Álvaro Murillo

Personal information
- Full name: Álvaro Murillo Rojas
- Date of birth: 24 November 1930
- Place of birth: San Pedro de Poás, Costa Rica
- Date of death: 28 June 1985 (aged 54)
- Place of death: Heredia, Costa Rica
- Position(s): Striker

Youth career
- 1940: Oriente de Heredia
- 1941–1945: Herediano

Senior career*
- Years: Team / Apps / (Gls)
- 1945–1947: Orión
- 1947–1960: Deportivo Saprissa
- 1962–1964: Orión
- 1964: Deportivo Saprissa

International career
- 1950–1960: Costa Rica / 36 / (9)

= Álvaro Murillo =

Costa Rican footballer (1930-1985)

 Álvaro Murillo Rojas (24 November 1930 - 28 June 1985) was a Costa Rican footballer.

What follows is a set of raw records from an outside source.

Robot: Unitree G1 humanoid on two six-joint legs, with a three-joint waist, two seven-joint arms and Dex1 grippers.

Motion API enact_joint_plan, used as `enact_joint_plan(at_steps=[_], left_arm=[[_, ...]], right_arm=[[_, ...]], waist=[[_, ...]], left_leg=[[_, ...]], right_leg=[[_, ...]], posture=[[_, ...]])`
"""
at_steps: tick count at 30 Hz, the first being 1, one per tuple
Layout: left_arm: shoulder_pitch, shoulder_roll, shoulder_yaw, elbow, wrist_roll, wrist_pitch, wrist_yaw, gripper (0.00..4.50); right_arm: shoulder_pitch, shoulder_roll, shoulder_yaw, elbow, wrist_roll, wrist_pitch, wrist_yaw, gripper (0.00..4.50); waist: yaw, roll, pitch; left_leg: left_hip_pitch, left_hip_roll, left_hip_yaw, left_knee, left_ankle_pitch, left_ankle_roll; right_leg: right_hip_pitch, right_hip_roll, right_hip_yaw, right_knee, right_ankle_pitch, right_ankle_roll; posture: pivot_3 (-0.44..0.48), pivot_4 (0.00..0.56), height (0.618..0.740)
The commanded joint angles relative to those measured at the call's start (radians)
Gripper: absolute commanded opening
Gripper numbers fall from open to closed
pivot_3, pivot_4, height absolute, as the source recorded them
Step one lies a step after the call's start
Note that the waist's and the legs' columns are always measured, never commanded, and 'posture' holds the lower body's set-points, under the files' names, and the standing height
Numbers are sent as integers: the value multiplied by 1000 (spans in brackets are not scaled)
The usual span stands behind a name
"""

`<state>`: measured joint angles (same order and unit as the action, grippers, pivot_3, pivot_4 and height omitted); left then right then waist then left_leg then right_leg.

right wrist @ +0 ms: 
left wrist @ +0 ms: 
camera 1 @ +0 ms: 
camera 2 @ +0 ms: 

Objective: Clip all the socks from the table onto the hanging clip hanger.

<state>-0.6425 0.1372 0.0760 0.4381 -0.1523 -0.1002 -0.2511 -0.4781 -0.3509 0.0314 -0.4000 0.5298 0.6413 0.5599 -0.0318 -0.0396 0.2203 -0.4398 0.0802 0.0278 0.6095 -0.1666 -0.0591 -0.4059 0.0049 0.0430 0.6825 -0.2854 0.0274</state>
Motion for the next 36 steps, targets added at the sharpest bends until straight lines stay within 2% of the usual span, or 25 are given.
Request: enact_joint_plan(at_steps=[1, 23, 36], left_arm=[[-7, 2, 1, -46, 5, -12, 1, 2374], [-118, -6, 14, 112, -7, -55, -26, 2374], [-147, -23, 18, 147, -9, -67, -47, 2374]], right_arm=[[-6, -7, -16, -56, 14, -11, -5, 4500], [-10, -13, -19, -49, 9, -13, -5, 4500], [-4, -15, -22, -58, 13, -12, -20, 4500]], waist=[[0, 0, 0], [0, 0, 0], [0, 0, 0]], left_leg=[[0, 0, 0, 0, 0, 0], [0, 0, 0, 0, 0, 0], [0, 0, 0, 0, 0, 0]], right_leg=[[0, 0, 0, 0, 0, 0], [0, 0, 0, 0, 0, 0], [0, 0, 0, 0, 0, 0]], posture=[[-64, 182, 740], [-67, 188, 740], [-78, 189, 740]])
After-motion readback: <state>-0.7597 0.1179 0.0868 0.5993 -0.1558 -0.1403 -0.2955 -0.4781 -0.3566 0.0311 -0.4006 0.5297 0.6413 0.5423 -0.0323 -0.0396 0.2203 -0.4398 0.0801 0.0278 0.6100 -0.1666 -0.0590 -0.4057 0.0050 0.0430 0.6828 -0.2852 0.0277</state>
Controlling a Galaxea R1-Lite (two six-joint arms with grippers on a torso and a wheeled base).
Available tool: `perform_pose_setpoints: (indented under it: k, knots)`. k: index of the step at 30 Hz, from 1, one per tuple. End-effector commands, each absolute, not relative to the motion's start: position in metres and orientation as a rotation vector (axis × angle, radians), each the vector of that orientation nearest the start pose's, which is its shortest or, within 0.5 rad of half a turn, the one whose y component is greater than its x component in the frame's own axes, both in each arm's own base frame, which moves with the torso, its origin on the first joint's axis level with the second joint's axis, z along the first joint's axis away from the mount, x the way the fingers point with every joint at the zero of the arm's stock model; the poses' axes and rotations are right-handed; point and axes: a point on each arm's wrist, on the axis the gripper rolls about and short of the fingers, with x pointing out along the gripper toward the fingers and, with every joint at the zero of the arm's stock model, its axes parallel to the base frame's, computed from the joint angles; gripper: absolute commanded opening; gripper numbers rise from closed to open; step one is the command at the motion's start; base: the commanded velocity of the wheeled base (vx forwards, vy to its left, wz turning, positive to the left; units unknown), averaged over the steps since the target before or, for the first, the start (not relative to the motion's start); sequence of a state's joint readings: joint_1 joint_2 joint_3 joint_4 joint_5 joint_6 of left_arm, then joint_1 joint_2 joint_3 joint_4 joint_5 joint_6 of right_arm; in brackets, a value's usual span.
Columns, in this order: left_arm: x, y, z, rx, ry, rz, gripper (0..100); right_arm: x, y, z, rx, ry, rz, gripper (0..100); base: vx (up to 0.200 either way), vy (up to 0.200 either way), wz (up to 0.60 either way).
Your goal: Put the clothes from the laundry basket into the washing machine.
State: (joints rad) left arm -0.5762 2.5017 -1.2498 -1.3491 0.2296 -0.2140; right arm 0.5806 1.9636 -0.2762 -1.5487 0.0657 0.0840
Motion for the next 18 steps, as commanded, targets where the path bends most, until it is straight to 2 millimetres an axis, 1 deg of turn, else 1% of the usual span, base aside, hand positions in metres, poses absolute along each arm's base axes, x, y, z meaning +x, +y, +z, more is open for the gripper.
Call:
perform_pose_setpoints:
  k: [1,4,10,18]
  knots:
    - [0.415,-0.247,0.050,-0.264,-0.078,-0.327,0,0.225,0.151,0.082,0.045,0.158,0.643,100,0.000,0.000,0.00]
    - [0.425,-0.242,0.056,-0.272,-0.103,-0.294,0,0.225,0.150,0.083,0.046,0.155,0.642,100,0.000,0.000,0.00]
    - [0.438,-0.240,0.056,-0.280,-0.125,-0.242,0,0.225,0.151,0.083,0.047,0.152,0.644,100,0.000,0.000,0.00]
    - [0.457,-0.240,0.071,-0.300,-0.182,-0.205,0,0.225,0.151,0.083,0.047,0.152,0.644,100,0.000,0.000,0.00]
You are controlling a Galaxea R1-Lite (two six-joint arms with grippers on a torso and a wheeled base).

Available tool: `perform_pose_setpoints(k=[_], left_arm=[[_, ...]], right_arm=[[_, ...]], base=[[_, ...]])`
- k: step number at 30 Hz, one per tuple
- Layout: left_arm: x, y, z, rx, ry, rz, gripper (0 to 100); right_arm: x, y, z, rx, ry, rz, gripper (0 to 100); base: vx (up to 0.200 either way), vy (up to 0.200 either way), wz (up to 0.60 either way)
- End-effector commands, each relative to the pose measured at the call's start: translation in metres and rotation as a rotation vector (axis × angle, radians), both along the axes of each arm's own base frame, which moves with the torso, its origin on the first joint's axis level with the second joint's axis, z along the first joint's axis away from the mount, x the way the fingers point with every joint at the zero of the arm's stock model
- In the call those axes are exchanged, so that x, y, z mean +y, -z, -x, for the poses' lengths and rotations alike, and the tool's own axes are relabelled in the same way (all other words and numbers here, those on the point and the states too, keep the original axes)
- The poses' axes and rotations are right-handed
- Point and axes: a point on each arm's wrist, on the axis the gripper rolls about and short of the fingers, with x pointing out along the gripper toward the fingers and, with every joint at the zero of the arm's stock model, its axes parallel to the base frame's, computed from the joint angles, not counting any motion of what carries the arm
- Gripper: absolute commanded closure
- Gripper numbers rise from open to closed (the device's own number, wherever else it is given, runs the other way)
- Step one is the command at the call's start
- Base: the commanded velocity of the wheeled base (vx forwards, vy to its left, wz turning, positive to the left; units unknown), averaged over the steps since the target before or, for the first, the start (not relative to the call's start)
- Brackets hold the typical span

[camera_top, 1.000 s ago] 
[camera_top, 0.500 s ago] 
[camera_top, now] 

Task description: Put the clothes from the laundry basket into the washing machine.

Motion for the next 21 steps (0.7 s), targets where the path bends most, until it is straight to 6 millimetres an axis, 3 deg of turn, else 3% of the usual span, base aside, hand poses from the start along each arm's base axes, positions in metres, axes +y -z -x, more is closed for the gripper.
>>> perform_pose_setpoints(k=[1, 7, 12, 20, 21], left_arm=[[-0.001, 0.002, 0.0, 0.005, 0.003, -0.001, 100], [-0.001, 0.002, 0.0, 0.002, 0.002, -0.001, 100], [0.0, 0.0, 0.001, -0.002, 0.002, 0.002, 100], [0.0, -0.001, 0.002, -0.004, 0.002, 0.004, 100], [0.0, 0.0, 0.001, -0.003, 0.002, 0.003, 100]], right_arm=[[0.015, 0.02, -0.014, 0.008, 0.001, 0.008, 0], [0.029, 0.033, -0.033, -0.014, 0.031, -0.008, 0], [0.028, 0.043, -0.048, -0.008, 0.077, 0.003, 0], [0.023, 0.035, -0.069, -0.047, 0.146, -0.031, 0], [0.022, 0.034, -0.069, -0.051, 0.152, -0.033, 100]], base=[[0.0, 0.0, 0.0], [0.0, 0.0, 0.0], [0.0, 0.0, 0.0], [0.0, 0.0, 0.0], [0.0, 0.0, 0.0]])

He was one of the top goal scorers in the history of the Primera División de Costa Rica, and was considered to be one of the best forwards in Costa Rica during the 1950s. In 1979, he was voted best Costa Rican football player of all-time by fans, journalists, former players and officials.

==Club career==
Murillo came through the Herediano youth system and started his senior career with Orión in 1945. He then played almost his entire career with Deportivo Saprissa, winning three league titles and holding the club record for most goals scored until it was broken in the 1970s by Edgar Marín.

Murillo was part of the Saprissa team that went on a World Tour in 1959, becoming the first Latin American football squad to ever undertake such a trip. He was also the Tour's top goal scorer, which led to offers from European clubs such as Genoa of Italy, Huracán of Argentina and Austria Wien, as well as teams from Venezuela and Mexico. However, Murillo preferred to stay with Saprissa in Costa Rica because he was going to school during that period of time.

==International career==
With Costa Rica's national team, Murillo was part of the Chaparritos de Oro squad that won a silver medal in the Pan-American Games held in Buenos Aires during the 1950s. He earned a total of 36 caps, scoring 9 goals and represented his country in 6 FIFA World Cup qualification matches.

==Retirement==
After retiring as a players, Murillo was member of the board of Saprissa.

==Personal life and death==
Rojas was born to Carlos Murillo and Carmen Rojas and had a brother and sister. He was married to Julieta Jenkins and they had 5 children themselves. He died in 1985 in Heredia, aged 54.